Synthesis and characterization of 1,3,5-triarylpyrazol-4-ols and 3,5-diarylisoxazol-4-ols from chalcones and theoretical studies of the stability of pyrazol-4-ol toward acid dehydration

The synthesis of diverse pyrazol-4-ol and isoxazole-4-ol heterocycles involving only 3 reaction steps is reported in this study. However, the synthesis of carboxamide pyrazol-4-ol has failed in the conditions used in the synthesis, acid methanol solution. The carboxamide pyrazol-4-ol decomposes via dehydration, forming the respective pyrazol. Theoretical calculations were used to elucidate the dehydration reaction. We have found a mechanism for acid-catalyzed dehydration that can explain the experimental observations.
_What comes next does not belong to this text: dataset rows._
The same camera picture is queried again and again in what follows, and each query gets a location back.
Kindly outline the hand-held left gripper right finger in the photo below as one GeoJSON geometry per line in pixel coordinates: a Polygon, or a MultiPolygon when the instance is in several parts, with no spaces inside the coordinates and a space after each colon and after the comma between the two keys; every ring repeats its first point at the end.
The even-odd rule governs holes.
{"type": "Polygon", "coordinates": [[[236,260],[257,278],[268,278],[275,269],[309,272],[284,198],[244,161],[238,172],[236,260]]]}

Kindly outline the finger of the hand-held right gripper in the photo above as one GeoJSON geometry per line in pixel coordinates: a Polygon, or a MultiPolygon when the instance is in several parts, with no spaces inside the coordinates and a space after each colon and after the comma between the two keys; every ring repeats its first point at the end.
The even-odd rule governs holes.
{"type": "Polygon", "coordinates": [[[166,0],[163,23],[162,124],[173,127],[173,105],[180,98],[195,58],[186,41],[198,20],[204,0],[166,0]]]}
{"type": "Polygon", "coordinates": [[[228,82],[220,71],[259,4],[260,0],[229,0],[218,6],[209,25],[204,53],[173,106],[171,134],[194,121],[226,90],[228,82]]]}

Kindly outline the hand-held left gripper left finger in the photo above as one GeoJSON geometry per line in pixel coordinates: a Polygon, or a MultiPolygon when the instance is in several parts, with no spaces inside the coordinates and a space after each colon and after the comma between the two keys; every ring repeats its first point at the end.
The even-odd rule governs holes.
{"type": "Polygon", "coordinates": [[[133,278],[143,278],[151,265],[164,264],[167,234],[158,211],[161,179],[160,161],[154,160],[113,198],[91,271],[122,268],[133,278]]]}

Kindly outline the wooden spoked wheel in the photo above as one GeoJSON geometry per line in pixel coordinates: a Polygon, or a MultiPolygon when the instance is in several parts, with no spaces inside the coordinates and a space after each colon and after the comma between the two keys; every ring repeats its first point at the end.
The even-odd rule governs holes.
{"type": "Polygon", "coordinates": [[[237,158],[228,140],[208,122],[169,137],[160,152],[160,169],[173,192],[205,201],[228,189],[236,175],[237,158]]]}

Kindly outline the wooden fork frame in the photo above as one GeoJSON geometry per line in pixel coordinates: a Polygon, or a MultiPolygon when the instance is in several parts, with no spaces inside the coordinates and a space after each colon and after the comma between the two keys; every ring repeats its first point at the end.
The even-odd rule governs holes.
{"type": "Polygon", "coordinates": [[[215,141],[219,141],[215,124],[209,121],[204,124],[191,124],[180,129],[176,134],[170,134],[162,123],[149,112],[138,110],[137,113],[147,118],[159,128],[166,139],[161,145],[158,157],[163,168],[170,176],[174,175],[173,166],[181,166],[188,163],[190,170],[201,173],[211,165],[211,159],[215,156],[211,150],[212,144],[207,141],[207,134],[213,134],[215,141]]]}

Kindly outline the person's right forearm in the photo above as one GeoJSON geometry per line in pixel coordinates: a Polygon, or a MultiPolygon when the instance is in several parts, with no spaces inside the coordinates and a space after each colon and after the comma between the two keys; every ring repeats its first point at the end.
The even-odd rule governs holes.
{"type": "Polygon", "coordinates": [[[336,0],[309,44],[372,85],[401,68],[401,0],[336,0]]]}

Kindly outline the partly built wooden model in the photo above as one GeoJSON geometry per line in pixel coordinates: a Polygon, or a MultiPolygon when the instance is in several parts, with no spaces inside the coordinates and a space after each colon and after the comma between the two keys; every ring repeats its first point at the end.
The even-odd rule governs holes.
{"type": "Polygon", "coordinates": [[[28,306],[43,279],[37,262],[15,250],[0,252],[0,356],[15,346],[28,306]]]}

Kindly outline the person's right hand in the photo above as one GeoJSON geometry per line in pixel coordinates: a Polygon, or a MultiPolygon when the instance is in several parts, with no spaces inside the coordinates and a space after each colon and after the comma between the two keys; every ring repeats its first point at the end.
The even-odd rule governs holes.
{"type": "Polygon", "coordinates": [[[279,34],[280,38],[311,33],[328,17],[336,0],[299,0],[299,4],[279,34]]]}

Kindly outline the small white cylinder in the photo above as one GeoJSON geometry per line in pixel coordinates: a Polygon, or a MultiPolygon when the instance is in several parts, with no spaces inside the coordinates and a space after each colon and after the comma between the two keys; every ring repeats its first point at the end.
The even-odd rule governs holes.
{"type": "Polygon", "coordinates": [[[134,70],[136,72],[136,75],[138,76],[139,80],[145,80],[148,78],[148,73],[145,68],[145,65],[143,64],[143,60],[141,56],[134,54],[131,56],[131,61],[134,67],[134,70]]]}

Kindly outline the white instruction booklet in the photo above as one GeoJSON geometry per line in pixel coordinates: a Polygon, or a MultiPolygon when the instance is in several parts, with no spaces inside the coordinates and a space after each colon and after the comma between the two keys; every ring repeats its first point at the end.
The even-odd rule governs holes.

The calculated free energy profile for acid-catalyzed dehydration of the carboxamide pyrazol-4-ol and phenylpyrazole-4-ol point out that the latter is more stable in relation dehydration, with a dehydration rate 100 times smaller in acid methanol solution. •The carboxamide pyrazol-4-ol decomposes via dehydration.•Theoretical calculations were performed to explain the acid-catalyzed dehydration.•Phenyl pyrazole-4-ol is more stable than carboxamide pyrazol-4-ol.